Not long ago, workers shares in First Atlantic and Merchant banks were sold. The Trust hospital was sold and SSNIT Guest house was also put for sale. It is a known fact that National Trust Holding Company (NTHC) is a company that has been blacklisted by 2007 auditor’s report as unfit to manage public funds. It is, however, very unfortunate and disheartening that SSNIT has sold the scheme of the informal sector to NTHC, a blacklisted company. AFAG organized the workers in a mammoth meeting to protest against the board at SSNIT who are selfish and self-seeking at the expense of workers livelihood.

Indeed greed and corruption among top executives and corporate bodies have condoned corruption for a very long time. Ghanaians are waiting to see if greed and corruption will persist under Nana Addo‘s government or be relegated to history. Bribery, over-invoicing, gargantuan salaries and sole-sourcing are difficult problems hanging on the heads of Ghanaian governments like the sword of Damocles. Those guilty of such greed and corruption includes DVLA, the Police and customs and passport office. Very often, monies paid at these places are not backed by receipts. This means such monies land in the pockets of the personnel. A survey conducted by Ghana Integrity and anti-corruption consortium confirmed the afore-mentioned bodies as worst off when it comes to bribery and corruption. DVLA and the passport office deliberately delay the issue of driver’s licenses and passports. They have created around the offices those they call, ”goro boys.” These boys are working for the top officials. A driver’s license that will take you three months or more to get is obtained for you within a day or two by a ”goro boy” at five times the normal cost. Guess who gets all these monies. The top officials, of course.
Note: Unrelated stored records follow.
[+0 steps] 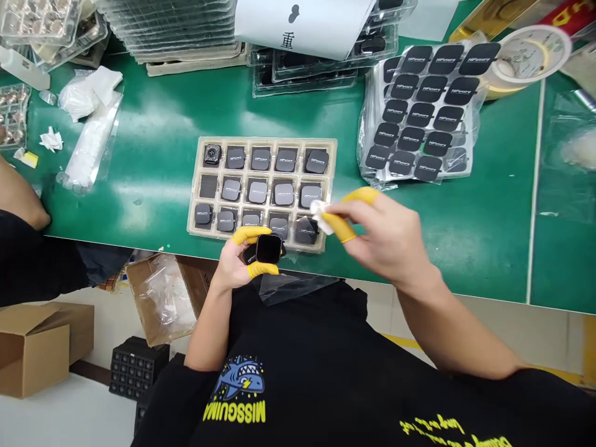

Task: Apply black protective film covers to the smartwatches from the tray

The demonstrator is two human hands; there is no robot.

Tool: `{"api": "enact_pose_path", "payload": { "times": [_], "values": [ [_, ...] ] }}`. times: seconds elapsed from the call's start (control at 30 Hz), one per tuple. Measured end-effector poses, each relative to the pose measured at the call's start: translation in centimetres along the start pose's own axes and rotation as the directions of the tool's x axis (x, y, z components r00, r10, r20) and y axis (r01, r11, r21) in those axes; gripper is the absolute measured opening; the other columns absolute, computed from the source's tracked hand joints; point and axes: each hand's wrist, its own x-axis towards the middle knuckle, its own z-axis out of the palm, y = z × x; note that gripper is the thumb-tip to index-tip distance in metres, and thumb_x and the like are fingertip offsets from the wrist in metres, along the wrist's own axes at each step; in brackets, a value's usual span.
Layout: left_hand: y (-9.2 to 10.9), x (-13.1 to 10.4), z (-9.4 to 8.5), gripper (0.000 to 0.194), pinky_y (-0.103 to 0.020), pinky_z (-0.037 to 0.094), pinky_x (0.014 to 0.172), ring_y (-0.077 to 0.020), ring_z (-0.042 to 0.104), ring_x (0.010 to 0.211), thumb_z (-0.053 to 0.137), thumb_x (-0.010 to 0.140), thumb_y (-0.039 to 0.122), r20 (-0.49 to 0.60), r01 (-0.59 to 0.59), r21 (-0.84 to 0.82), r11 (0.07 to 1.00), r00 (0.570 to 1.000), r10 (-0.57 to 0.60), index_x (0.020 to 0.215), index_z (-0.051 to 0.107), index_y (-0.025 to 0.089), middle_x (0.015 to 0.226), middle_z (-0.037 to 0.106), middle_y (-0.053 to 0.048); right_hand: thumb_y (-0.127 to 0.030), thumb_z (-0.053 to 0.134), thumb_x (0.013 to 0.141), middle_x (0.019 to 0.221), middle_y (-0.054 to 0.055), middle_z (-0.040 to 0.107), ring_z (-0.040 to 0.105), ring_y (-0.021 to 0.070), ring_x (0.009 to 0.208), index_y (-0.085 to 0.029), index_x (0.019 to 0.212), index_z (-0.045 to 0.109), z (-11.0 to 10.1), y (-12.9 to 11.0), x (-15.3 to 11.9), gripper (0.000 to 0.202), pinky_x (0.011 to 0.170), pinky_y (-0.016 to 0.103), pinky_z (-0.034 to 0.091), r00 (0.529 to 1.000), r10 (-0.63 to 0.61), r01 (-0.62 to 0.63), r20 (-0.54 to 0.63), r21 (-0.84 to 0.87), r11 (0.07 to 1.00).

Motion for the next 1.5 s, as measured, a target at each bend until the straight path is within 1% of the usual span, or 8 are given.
{"api": "enact_pose_path", "payload": {
  "times": [0.2, 0.43, 0.5, 0.63, 0.73, 0.8, 1.03, 1.5],
  "values": [
    [0.4, 0.4, 0.1, 0.082, -0.030, 0.070, 0.083, -0.0256, 0.089, 0.094, 0.106, 0.066, 0.055, 0.015, 0.000, -0.068, 0.998, 1.000, 0.001, 0.133, 0.073, 0.021, 0.108, 0.085, -0.007, -0.029, 0.072, 0.090, 0.084, 0.005, 0.075, 0.066, 0.0194, 0.072, -0.023, 0.095, 0.081, -2.2, 7.0, -5.8, 0.012, 0.066, 0.034, 0.044, 0.886, 0.454, -0.464, -0.096, -0.169, 0.870],
    [1.0, 0.5, -0.1, 0.081, -0.031, 0.072, 0.082, -0.0282, 0.090, 0.093, 0.105, 0.068, 0.057, 0.070, 0.011, -0.151, 0.989, 0.998, -0.001, 0.134, 0.072, 0.023, 0.106, 0.085, -0.007, -0.009, 0.093, 0.055, 0.055, -0.002, 0.048, 0.039, 0.0174, 0.052, -0.030, 0.062, 0.067, -2.0, 16.4, -10.7, 0.033, 0.059, 0.041, 0.026, 0.441, 0.896, -0.866, -0.047, -0.284, 0.411],
    [1.2, 0.6, -0.3, 0.081, -0.032, 0.072, 0.082, -0.0287, 0.090, 0.094, 0.104, 0.068, 0.057, 0.098, 0.024, -0.153, 0.988, 0.995, -0.009, 0.134, 0.072, 0.022, 0.107, 0.085, -0.008, -0.005, 0.096, 0.051, 0.057, -0.002, 0.046, 0.034, 0.0162, 0.053, -0.030, 0.062, 0.068, -1.8, 16.5, -10.6, 0.039, 0.059, 0.042, 0.026, 0.396, 0.915, -0.889, -0.077, -0.281, 0.361],
    [1.4, 0.7, -0.6, 0.082, -0.033, 0.072, 0.083, -0.0280, 0.089, 0.094, 0.106, 0.066, 0.055, 0.179, 0.061, -0.110, 0.992, 0.983, -0.041, 0.134, 0.073, 0.022, 0.109, 0.085, -0.009, -0.028, 0.102, 0.067, 0.079, 0.009, 0.064, 0.058, 0.0283, 0.074, -0.026, 0.095, 0.082, -2.3, 9.9, -8.3, 0.035, 0.065, 0.045, 0.040, 0.615, 0.710, -0.771, -0.342, -0.073, 0.633],
    [1.6, 0.9, -0.5, 0.085, -0.034, 0.072, 0.083, -0.0275, 0.088, 0.095, 0.106, 0.065, 0.059, 0.218, 0.060, -0.086, 0.995, 0.975, -0.040, 0.133, 0.073, 0.022, 0.110, 0.085, -0.010, -0.040, 0.080, 0.100, 0.132, 0.017, 0.075, 0.074, 0.0335, 0.114, -0.029, 0.146, 0.071, -2.9, 2.2, -5.2, 0.048, 0.088, 0.048, 0.060, 0.877, 0.480, -0.455, -0.005, 0.310, 0.834],
    [1.8, 1.1, -0.4, 0.085, -0.035, 0.073, 0.085, -0.0289, 0.088, 0.101, 0.105, 0.065, 0.062, 0.228, 0.049, -0.069, 0.996, 0.973, -0.032, 0.134, 0.074, 0.022, 0.115, 0.084, -0.011, -0.041, 0.076, 0.104, 0.135, 0.012, 0.076, 0.075, 0.0303, 0.118, -0.034, 0.158, 0.061, -2.9, -1.9, -3.2, 0.057, 0.096, 0.046, 0.063, 0.940, 0.287, -0.341, 0.185, 0.494, 0.800],
    [2.8, 0.3, -1.0, 0.079, -0.038, 0.073, 0.092, -0.0322, 0.088, 0.107, 0.104, 0.071, 0.055, 0.200, 0.015, -0.100, 0.995, 0.980, 0.005, 0.136, 0.072, 0.022, 0.118, 0.085, -0.013, -0.030, 0.073, 0.106, 0.106, 0.003, 0.081, 0.075, 0.0199, 0.087, -0.030, 0.133, 0.074, -0.9, -4.9, -1.5, 0.027, 0.083, 0.034, 0.065, 0.931, 0.289, -0.366, 0.224, 0.600, 0.711],
    [2.7, 0.1, -0.5, 0.075, -0.034, 0.073, 0.095, -0.0269, 0.088, 0.107, 0.104, 0.074, 0.049, 0.104, -0.234, 0.195, 0.953, 0.971, 0.217, 0.139, 0.074, 0.024, 0.119, 0.086, -0.010, -0.050, 0.081, 0.101, 0.110, 0.008, 0.079, 0.076, 0.0261, 0.101, -0.026, 0.117, 0.078, 0.3, -5.3, -2.7, 0.029, 0.089, 0.041, 0.066, 0.897, 0.370, -0.442, 0.242, 0.538, 0.718]
  ]
}}
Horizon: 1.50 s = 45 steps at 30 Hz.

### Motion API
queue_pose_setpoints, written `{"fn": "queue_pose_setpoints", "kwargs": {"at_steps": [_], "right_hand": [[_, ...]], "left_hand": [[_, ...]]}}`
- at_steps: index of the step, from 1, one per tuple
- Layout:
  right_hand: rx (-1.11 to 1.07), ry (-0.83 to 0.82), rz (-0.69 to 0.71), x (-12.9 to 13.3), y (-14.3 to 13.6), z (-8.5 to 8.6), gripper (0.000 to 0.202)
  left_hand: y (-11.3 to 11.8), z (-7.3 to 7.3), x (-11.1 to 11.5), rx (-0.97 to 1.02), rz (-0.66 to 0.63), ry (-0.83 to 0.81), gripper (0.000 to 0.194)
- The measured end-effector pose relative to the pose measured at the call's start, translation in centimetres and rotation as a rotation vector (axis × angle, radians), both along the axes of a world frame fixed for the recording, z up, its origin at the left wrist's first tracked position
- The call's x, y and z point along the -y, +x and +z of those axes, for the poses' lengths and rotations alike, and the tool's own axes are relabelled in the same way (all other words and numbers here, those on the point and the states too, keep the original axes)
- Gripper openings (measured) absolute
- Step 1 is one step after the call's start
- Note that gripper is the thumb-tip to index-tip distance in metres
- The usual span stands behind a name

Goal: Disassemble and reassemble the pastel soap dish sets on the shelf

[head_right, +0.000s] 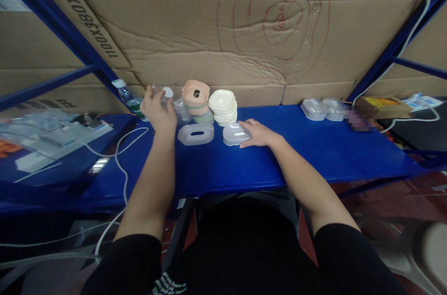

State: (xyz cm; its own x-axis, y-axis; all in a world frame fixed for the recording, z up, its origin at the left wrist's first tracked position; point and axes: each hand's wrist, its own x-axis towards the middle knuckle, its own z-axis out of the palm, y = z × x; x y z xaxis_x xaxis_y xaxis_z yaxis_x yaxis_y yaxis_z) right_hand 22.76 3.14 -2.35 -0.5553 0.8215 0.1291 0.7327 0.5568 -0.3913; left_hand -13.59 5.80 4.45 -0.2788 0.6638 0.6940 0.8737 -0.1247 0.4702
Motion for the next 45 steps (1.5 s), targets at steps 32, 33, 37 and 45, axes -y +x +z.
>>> {"fn": "queue_pose_setpoints", "kwargs": {"at_steps": [32, 33, 37, 45], "right_hand": [[-0.823, 0.015, -0.046, 0.5, -1.0, 2.6, 0.089], [-0.924, -0.075, -0.036, 0.4, -1.3, 2.7, 0.091], [-1.165, -0.341, -0.041, 0.7, -1.5, 3.6, 0.098], [-1.195, -0.36, 0.021, 1.7, -0.7, 5.3, 0.077]], "left_hand": [[8.1, -2.5, 2.3, -0.08, -0.593, 0.298, 0.075], [9.1, -2.7, 2.9, -0.133, -0.652, 0.294, 0.071], [11.2, -3.4, 4.0, -0.201, -0.818, 0.306, 0.051], [10.6, -4.3, 3.3, 0.187, -1.072, 0.122, 0.067]]}}
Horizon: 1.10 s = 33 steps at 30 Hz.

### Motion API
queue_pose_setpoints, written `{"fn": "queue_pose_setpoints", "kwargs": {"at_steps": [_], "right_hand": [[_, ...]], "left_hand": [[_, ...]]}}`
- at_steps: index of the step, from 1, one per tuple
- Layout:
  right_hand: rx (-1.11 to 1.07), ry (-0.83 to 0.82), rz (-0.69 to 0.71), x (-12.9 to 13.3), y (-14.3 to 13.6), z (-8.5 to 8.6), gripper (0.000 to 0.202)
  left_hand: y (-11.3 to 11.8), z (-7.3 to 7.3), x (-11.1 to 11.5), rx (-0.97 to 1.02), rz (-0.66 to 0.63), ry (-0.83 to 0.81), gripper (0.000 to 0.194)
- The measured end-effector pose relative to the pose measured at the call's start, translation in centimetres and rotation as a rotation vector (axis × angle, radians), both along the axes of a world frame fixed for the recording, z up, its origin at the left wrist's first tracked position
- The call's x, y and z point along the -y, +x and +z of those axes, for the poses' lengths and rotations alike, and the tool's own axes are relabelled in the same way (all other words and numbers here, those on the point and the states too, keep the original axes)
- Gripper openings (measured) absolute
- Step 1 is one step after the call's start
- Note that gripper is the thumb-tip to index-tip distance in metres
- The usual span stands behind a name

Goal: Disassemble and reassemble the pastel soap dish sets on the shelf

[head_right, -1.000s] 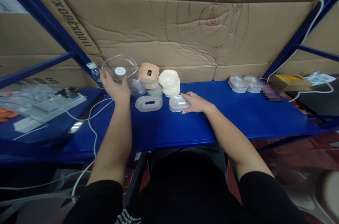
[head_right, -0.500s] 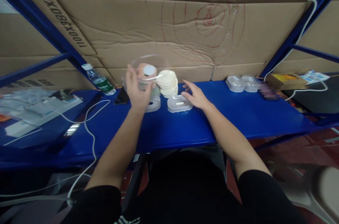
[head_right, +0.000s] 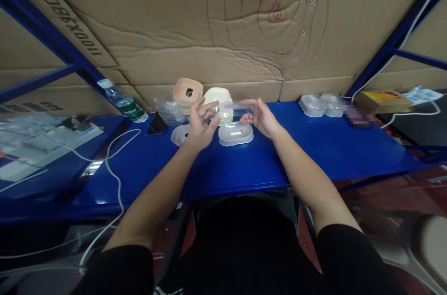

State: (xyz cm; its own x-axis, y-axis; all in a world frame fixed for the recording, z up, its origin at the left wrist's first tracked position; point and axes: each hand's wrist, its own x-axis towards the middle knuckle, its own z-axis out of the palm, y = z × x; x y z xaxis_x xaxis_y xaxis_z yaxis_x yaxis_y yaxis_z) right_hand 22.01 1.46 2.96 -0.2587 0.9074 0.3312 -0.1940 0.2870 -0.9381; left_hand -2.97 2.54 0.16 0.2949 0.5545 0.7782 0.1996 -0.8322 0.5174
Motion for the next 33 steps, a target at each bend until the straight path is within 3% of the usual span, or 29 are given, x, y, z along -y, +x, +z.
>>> {"fn": "queue_pose_setpoints", "kwargs": {"at_steps": [5, 9, 13, 16, 19, 23, 30, 33], "right_hand": [[0.228, 0.186, -0.027, -0.3, -0.1, -1.6, 0.068], [0.342, 0.207, -0.015, -0.8, -0.3, -2.8, 0.072], [0.414, 0.168, 0.003, -1.3, 0.1, -3.2, 0.084], [0.573, 0.276, -0.06, -1.8, 0.8, -3.4, 0.091], [0.74, 0.404, -0.073, -2.2, 1.5, -3.5, 0.089], [0.828, 0.429, -0.032, -2.2, 2.0, -3.7, 0.082], [0.853, 0.486, -0.056, -1.5, 1.4, -3.3, 0.065], [0.845, 0.515, -0.073, -1.4, 1.1, -3.3, 0.064]], "left_hand": [[0.0, 0.1, 0.3, -0.25, -0.046, -0.155, 0.065], [0.3, 0.1, 0.6, -0.508, -0.042, -0.142, 0.084], [0.1, 0.1, 0.5, -0.627, 0.045, -0.164, 0.093], [-0.2, 0.0, 0.4, -0.729, 0.11, -0.212, 0.088], [-0.3, 0.0, 0.5, -0.779, 0.123, -0.22, 0.083], [-0.4, 0.5, 0.8, -0.797, 0.15, -0.207, 0.077], [-1.9, 2.3, 0.9, -0.834, 0.279, -0.322, 0.094], [-2.3, 2.4, 0.8, -0.826, 0.244, -0.34, 0.092]]}}
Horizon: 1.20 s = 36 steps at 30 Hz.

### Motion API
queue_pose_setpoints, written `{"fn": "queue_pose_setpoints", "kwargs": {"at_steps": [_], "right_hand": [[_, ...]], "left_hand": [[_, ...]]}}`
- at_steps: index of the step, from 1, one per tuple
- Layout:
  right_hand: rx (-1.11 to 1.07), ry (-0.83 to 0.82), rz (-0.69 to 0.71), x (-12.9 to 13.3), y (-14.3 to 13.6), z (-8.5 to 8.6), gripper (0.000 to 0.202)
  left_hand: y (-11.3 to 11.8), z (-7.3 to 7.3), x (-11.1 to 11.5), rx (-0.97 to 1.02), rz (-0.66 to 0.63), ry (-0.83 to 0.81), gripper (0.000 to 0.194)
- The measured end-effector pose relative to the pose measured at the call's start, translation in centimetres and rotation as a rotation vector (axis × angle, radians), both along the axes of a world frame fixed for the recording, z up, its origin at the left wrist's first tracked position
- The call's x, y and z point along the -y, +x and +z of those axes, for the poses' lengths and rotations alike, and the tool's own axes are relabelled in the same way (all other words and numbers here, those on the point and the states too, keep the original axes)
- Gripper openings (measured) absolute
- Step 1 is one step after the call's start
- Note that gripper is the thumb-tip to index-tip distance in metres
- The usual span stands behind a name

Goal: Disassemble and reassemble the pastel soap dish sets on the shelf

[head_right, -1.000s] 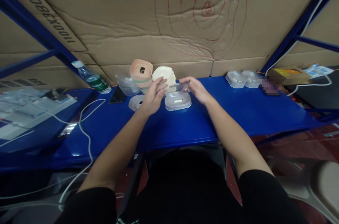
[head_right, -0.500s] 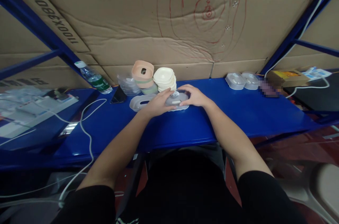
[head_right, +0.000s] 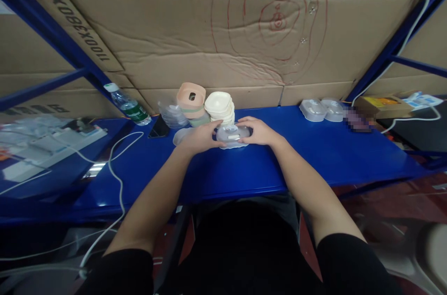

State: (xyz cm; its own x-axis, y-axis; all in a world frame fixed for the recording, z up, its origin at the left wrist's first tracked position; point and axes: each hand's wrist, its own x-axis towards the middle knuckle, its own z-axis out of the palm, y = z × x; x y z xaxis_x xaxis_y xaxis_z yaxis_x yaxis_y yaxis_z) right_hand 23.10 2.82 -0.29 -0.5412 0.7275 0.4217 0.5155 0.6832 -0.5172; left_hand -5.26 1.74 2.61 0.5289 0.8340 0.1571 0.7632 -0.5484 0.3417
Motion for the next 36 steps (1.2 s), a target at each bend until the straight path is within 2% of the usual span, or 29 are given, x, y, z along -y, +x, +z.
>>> {"fn": "queue_pose_setpoints", "kwargs": {"at_steps": [6, 11, 18, 27, 36], "right_hand": [[0.007, 0.022, 0.005, -0.1, -0.1, -0.3, 0.064], [0.039, -0.035, -0.007, -0.3, 0.1, -0.4, 0.08], [0.095, -0.091, -0.022, -0.6, 0.3, -0.8, 0.095], [0.116, -0.277, -0.075, -0.6, 1.1, -0.7, 0.137], [0.187, -0.278, -0.085, -0.5, 1.3, -0.4, 0.135]], "left_hand": [[0.0, -0.6, -0.5, 0.017, -0.092, 0.003, 0.08], [0.1, -0.3, -0.4, -0.005, -0.099, -0.011, 0.063], [0.3, 0.1, -0.2, -0.009, -0.111, -0.039, 0.057], [0.6, -0.4, -0.1, -0.057, -0.095, -0.02, 0.074], [0.6, -1.1, -0.2, -0.064, -0.108, 0.033, 0.071]]}}
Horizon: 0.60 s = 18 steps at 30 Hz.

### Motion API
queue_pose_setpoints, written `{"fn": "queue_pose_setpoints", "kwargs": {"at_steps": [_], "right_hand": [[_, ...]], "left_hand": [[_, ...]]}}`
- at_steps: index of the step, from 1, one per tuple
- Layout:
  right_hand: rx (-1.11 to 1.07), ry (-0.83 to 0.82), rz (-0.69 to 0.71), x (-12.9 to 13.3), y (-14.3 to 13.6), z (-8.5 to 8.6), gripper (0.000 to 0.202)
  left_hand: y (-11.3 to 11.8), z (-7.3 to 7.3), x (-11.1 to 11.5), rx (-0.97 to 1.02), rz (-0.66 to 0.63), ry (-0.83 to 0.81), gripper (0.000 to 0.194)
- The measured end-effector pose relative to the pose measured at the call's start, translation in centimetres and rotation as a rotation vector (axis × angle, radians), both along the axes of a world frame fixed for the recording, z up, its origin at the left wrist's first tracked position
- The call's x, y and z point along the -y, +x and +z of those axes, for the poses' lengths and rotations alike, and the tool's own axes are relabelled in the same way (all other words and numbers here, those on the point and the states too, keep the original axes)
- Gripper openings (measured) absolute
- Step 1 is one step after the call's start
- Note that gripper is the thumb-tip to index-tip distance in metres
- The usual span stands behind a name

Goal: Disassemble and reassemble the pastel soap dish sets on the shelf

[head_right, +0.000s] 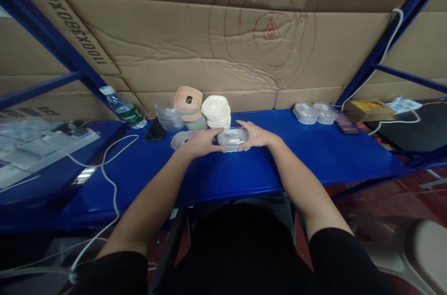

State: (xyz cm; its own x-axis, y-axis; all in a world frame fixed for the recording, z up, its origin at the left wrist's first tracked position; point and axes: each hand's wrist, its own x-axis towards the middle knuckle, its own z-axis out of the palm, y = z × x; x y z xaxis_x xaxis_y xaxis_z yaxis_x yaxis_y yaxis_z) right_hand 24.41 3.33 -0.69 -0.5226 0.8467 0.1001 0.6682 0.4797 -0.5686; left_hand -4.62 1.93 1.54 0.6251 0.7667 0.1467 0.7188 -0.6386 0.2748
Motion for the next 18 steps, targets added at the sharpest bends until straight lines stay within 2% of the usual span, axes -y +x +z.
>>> {"fn": "queue_pose_setpoints", "kwargs": {"at_steps": [5, 8, 10, 14, 18], "right_hand": [[0.034, 0.007, -0.012, -0.4, 0.7, -0.1, 0.128], [0.084, 0.0, -0.049, -1.0, 2.7, -0.1, 0.122], [0.129, -0.009, -0.121, -1.4, 4.6, 0.1, 0.119], [0.249, -0.06, -0.385, -1.6, 8.4, 1.1, 0.12], [0.361, -0.032, -0.812, -1.0, 10.1, 1.9, 0.116]], "left_hand": [[0.3, -0.7, -0.2, 0.025, -0.016, -0.024, 0.081], [0.5, -0.8, 0.0, 0.031, -0.051, -0.027, 0.081], [0.6, -0.7, 0.2, 0.013, -0.061, -0.023, 0.079], [0.7, -0.5, 0.3, -0.036, -0.033, -0.056, 0.077], [0.7, -0.3, 0.4, -0.07, -0.022, -0.088, 0.077]]}}
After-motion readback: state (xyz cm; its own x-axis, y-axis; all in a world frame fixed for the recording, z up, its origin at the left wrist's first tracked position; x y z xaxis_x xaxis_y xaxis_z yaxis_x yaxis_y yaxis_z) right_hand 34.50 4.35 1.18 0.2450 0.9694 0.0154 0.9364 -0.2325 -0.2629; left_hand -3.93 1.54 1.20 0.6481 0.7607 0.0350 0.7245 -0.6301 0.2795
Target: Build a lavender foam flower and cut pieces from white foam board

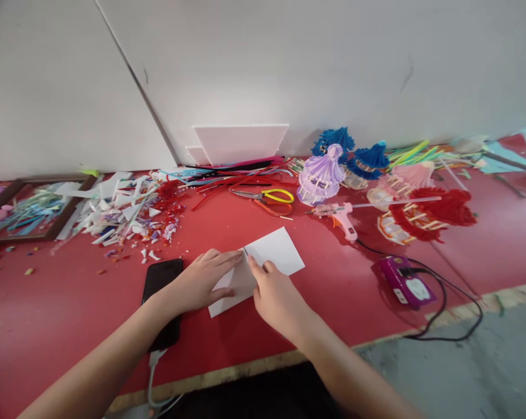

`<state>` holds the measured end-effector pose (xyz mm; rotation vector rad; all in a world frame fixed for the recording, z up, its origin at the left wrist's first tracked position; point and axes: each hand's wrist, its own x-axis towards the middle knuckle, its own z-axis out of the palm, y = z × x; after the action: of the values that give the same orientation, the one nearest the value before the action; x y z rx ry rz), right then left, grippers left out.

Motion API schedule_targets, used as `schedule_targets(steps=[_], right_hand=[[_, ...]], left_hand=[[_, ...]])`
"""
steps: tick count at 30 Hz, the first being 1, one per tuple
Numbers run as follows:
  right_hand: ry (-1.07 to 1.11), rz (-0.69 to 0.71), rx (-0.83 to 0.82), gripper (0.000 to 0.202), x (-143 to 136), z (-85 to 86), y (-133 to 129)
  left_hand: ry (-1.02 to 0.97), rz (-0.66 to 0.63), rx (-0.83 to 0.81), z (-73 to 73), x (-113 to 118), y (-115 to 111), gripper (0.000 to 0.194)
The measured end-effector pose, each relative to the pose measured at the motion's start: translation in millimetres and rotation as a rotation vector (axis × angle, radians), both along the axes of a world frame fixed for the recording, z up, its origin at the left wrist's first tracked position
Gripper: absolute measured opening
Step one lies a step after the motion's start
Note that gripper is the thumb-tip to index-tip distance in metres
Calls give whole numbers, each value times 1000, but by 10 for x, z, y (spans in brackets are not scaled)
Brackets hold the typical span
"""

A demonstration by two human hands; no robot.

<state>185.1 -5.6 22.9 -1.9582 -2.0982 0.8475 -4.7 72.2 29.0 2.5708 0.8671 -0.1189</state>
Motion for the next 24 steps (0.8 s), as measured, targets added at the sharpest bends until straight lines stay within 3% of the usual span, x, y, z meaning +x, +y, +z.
schedule_targets(steps=[18,24], right_hand=[[-56,3,-33,61,-46,12,15],[-38,7,-49,62,-22,41,43]], left_hand=[[29,-18,38,14,118,-2,65],[34,-17,59,18,119,-33,73]])
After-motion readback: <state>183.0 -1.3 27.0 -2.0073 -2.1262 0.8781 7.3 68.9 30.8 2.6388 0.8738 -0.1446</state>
Will the surprise visit by Alhaji Mumuni Bawumia to the passport office help to reduce corruption? Is Nana Addo eager and fully prepared to fight greed and corruption? Is he willing to prosecute the corrupt officials of the past government? Nana Addo’s government is just three months old and I believe all he can achieve or do to get all stolen monies into state coffers lies within the womb of time.